Ma cosa accade se c’è un inadempimento rispetto a questo obbligo? Una vetusta visione di parte della dottrina e della giurisprudenza, configurava l'alienazione di un immobile privo del certificato di agibilità come contratto nullo per illiceità dell'oggetto ex art. 1346 c.c., in virtù di una presunta contrarietà alle norme urbanistiche. In particolare, ci si appellava alla c.d. nullità virtuale, ergo non espressamente prevista, ma desumibile da norme di divieto d'interesse generale esistenti in materia, in particolare dalla normativa penalistica ex art. 221 del R.D. 27 luglio 1934 n. 1265, che stabiliva una pena a carico del proprietario per l’utilizzo dell’immobile senza aver preventivamente conseguito la licenza dell'autorità competente: si dimenticava però che tale norma sanzionava, non il comportamento negoziale del soggetto, bensì il comportamento fattuale di colui che utilizzava l'appartamento senza disporre del certificato di abitabilità.  Oltretutto, questa norma penalistica è ormai da ritenersi superata perché l'art. 24, comma 3, del Testo Unico per l'edilizia[3] prescrive che la mancata presentazione della domanda intesa ad ottenere il certificato di agibilità «comporta l'applicazione della sanzione amministrativa pecuniaria da 77 a 464 euro». Il che significa che è chiaramente intervenuta una depenalizzazione che ha fortemente ridotto l'impatto pubblicistico del comportamento del soggetto che utilizzi la casa di abitazione, ancorché non in possesso del certificato. Oltretutto, nessuna norma imperativa contempla un obbligo di preventivo rilascio del certificato, trattandosi di documentazione posta a tutela del singolo compratore, non rispondente ad una funzione urbanistica generale[4].

Pertanto, l'atto di compravendita di un edificio, che difetti del certificato di agibilità, è perfettamente valido ed efficace, poiché nessuna violazione di legge può essere rilevata, ma è fondamentale informare l’acquirente della mancanza di tale certificato; in mancanza di preventiva informazione si incorrerebbe in responsabilità precontrattuale. Di conseguenza, se l’immobile difetta dei requisiti per ottenere l’agibilità, il contraente (locatore, acquirente) può chiedere la risoluzione del contratto, il risarcimento dei danni e la restituzione delle somme già corrisposte; nel caso l’abitazione sia idonea all’agibilità, ma non è mai stato chiesto il certificato è obbligo del venditore presentare la domanda al Comune, pagando tutte le conseguenti spese. Se non lo fa, il compratore può ottenere la riduzione del prezzo della casa e un risarcimento commisurato al deprezzamento dell’immobile in conseguenza dell’assenza del certificato. Non sono affatto esclusi da responsabilità, l’agente immobiliare e al notaio ai quali spetta verificare che l’immobile sia dotato del certificato di agibilità e poi informare l’acquirente.

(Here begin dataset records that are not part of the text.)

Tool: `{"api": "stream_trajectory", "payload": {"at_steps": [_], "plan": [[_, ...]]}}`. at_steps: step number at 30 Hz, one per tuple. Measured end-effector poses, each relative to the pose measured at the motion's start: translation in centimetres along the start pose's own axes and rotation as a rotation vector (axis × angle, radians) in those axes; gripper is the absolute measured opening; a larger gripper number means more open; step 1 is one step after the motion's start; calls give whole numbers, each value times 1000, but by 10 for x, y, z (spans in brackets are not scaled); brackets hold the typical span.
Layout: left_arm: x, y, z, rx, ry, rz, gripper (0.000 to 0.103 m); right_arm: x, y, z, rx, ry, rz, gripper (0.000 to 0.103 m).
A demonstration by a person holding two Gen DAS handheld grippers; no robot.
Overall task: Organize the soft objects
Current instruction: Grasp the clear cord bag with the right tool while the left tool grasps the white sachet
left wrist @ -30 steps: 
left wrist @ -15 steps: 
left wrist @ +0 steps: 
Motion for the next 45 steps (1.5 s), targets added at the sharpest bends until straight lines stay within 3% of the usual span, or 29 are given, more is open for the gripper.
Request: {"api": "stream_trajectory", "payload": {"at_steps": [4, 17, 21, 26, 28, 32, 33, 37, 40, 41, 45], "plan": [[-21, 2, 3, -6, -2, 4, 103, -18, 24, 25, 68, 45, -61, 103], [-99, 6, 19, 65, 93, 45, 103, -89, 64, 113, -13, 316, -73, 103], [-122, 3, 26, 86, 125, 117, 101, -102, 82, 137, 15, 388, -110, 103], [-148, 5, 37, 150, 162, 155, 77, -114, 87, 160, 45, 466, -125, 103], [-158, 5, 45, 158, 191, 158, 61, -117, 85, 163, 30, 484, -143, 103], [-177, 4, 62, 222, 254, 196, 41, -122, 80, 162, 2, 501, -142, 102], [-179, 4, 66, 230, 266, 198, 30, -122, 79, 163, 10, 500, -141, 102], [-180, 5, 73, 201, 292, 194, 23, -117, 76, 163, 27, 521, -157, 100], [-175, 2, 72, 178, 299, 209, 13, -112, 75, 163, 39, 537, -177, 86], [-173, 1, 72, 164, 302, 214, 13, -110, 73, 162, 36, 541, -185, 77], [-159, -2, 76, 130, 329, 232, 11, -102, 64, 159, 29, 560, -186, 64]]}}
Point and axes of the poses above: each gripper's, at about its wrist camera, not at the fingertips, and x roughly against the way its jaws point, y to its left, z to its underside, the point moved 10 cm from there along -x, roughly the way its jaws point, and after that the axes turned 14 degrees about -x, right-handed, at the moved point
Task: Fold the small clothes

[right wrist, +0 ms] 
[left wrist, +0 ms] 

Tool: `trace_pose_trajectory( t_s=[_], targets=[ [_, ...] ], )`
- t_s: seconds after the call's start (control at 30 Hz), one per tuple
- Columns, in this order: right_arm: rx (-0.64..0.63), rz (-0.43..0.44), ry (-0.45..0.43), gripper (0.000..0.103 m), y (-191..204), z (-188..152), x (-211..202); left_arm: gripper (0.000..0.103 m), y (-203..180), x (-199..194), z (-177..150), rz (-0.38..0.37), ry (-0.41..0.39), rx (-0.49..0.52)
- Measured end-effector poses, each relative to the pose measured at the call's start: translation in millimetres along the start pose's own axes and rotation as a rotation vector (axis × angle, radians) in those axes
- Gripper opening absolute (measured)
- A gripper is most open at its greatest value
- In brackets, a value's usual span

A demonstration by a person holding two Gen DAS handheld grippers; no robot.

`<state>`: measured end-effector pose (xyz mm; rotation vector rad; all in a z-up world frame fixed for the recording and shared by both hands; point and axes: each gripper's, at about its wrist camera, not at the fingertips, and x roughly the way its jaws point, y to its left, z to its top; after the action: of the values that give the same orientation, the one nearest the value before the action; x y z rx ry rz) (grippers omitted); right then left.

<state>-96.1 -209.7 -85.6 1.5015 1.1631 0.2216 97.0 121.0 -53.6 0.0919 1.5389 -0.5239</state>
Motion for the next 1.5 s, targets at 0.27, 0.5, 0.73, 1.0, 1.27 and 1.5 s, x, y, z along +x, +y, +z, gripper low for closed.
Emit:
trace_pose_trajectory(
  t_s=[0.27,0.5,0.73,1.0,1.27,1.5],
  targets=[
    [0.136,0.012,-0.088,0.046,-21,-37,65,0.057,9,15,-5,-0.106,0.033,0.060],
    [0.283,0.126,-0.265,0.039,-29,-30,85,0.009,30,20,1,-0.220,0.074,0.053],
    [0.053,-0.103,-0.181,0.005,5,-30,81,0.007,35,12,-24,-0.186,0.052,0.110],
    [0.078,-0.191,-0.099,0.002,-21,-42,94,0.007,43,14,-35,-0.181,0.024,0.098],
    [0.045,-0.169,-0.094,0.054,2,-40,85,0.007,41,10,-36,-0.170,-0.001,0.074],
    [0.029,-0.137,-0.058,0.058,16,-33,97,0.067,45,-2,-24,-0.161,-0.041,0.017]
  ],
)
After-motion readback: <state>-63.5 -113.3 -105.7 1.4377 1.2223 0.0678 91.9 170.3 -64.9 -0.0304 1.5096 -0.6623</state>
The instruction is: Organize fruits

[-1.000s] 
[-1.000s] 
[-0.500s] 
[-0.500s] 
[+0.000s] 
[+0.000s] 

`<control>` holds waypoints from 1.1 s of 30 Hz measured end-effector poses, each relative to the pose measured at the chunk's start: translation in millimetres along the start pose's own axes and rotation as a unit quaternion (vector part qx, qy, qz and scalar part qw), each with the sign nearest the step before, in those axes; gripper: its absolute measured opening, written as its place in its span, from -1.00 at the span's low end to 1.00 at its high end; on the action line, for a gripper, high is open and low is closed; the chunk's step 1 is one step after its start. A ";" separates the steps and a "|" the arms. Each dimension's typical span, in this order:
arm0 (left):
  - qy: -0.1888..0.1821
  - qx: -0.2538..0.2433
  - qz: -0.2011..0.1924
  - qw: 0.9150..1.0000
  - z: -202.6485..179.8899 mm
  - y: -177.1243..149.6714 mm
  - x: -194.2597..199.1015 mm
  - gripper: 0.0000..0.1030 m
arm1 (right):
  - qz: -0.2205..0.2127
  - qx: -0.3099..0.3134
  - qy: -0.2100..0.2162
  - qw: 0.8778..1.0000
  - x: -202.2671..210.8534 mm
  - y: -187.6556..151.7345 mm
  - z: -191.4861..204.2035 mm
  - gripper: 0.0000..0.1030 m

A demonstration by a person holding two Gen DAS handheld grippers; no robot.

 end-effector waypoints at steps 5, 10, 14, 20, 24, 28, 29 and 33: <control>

[1] Testo Unico delle disposizioni legislative e regolamentari in materia di edilizia, entrato in vigore il 30.6.2003 [2] Si richiama la L. n. 47/1987, che all'art. 35 richiamava i due termini e successivamente riconfermava tale duplicità di concetti in virtù dell'art. 52; ma altri esempi erano presenti nella più risalente legislazione come ad esempio l'art. 41-ter, L. 17 agosto 1942, n. 1150 oppure l'art. 15, L. 6 agosto 1967, n. 765, i quali utilizzavano entrambi i riferimenti. [3] D.P.R. 6 giugno 2001, n. 380 [4] Cass., 20.4.2006, n. 9253, cit.; Cass., 5.10.2000, n. 13270; Cass., 29.3.1995, n. 3687; Cass., 11.8.1990, n. 8199.